De plus, les coûts indiqués ne sont que le résultat de la première étape de l’ETS de l’UE. Au cours de chacune des trois années suivantes, la taxe sur le CO2 devrait augmenter. Alors que le niveau de 2023 ne facture que le coût supposé du CO2 à 20 %, d’ici 2026, il passera à 100 % (en d’autres termes, la taxe augmentera de 400 % d’ici 2026). En utilisant la métrique de Maersk, nous ajoutons de nouvelles taxes égales à 750 $ à 1 000 $ par caisse de cargaison sèche ou 750 $ à 1 650 $ par caisse frigorifique.

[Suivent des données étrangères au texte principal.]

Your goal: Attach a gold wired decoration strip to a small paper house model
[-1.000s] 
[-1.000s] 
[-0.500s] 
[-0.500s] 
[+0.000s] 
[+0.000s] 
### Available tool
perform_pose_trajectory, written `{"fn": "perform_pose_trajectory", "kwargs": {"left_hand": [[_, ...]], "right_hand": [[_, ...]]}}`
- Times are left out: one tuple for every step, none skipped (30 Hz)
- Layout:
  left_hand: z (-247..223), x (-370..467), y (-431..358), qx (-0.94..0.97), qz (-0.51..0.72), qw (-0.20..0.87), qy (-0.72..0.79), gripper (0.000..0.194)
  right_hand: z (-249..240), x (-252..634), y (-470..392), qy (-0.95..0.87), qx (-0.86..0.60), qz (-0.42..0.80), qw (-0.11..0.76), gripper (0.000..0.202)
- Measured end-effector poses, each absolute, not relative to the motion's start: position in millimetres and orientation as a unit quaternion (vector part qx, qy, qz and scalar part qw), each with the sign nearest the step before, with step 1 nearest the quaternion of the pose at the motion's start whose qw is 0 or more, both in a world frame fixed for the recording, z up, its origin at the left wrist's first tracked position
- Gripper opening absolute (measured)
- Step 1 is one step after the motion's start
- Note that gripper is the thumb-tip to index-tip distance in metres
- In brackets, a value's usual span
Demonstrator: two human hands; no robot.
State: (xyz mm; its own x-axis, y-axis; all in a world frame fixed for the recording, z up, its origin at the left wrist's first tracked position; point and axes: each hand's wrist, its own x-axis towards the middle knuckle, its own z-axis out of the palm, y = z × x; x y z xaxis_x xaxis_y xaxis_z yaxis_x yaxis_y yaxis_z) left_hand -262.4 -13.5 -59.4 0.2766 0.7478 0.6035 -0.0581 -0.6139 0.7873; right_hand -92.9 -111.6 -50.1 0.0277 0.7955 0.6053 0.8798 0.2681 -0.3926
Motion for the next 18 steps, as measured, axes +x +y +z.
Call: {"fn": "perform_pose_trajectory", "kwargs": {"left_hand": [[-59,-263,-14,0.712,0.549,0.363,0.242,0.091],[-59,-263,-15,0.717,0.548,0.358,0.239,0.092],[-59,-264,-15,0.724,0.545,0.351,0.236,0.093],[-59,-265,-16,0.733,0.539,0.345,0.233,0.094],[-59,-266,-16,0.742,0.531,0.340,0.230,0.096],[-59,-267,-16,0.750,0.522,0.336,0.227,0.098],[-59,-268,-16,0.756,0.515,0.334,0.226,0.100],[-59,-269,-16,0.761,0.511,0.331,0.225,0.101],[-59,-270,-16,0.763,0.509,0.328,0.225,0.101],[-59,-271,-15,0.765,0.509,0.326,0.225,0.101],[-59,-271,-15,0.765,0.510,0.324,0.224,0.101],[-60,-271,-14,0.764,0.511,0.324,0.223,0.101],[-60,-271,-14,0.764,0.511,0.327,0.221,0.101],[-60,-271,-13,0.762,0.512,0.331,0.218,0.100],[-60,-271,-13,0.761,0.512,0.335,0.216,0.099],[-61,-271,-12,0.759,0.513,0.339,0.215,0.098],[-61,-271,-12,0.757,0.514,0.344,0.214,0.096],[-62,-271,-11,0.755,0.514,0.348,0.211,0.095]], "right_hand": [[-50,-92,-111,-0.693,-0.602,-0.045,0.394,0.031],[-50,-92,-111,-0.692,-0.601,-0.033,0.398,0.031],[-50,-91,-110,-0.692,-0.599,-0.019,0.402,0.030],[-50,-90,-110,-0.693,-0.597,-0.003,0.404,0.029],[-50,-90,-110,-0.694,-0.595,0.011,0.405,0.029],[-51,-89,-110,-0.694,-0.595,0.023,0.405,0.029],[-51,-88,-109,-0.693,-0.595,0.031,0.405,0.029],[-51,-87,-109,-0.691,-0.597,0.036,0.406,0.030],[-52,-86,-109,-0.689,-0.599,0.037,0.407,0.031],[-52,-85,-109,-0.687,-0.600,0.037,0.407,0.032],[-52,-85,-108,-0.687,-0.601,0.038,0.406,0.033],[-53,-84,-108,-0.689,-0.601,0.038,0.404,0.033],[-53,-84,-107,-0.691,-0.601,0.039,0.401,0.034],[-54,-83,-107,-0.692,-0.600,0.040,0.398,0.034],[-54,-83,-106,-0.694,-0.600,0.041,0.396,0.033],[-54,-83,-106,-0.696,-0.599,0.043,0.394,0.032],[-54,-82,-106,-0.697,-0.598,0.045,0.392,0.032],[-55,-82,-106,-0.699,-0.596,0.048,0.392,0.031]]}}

Certaines parties du monde qui meurent actuellement de faim pourraient également devoir payer cette taxe européenne. C’est parce que le navire, plutôt que le propriétaire de la cargaison, est responsable du paiement. La réservation d’espace sur un service de ligne exploité par l’UE naviguant en dehors de l’UE et le retrait de la même cargaison de ce navire avant qu’il n’atteigne les eaux de l’UE déclencheraient toujours la taxe ETS parce que ce navire est originaire ou a navigué vers un port de l’UE.


D’autres propositions du SEQE visant à « intégrer » progressivement le secteur du transport maritime dans le SEQE vont encore plus loin, exigeant que tous les voyages soient inclus, même ceux au départ et à destination de ports qui ne se trouvent pas sur le territoire géographique de l’UE. Cela s’appliquerait spécifiquement à tout  » ports de transbordement » qui peuvent démontrer une part de fret transbordé supérieure à 60 % et se trouvent à moins de 300 milles marins de l’UE, par exemple, Alger ou Tunis.


Le Parlement européen, le 22 juin 2022, a voté l’adoption de l’ETS pour le transport maritime. Sa mise en œuvre est plus radicale, demandant au secteur maritime de payer immédiatement 100 % de la taxe sur le CO2. Cependant, le Conseil de l’Union européenne continue de promouvoir la proposition originale, plus progressive.


Compromis


J’ai longtemps cru au dicton selon lequel, sans transport maritime, la moitié du monde gèlerait tandis que l’autre moitié mourrait de faim. Tous ces compromis « séparateurs en Y », selon les termes du Standard Club du Royaume-Uni, ont un « attrait » indéniable pour la bureaucratie, mais à un moment inconnaissable, ils mettront ce dicton à l’épreuve.


Image du haut : Prise frigorifique (Subramaniam1103 / CC BY SA 4.0)

Les opinions exprimées ici sont celles de l’auteur et pas nécessairement celles de The Maritime Executive.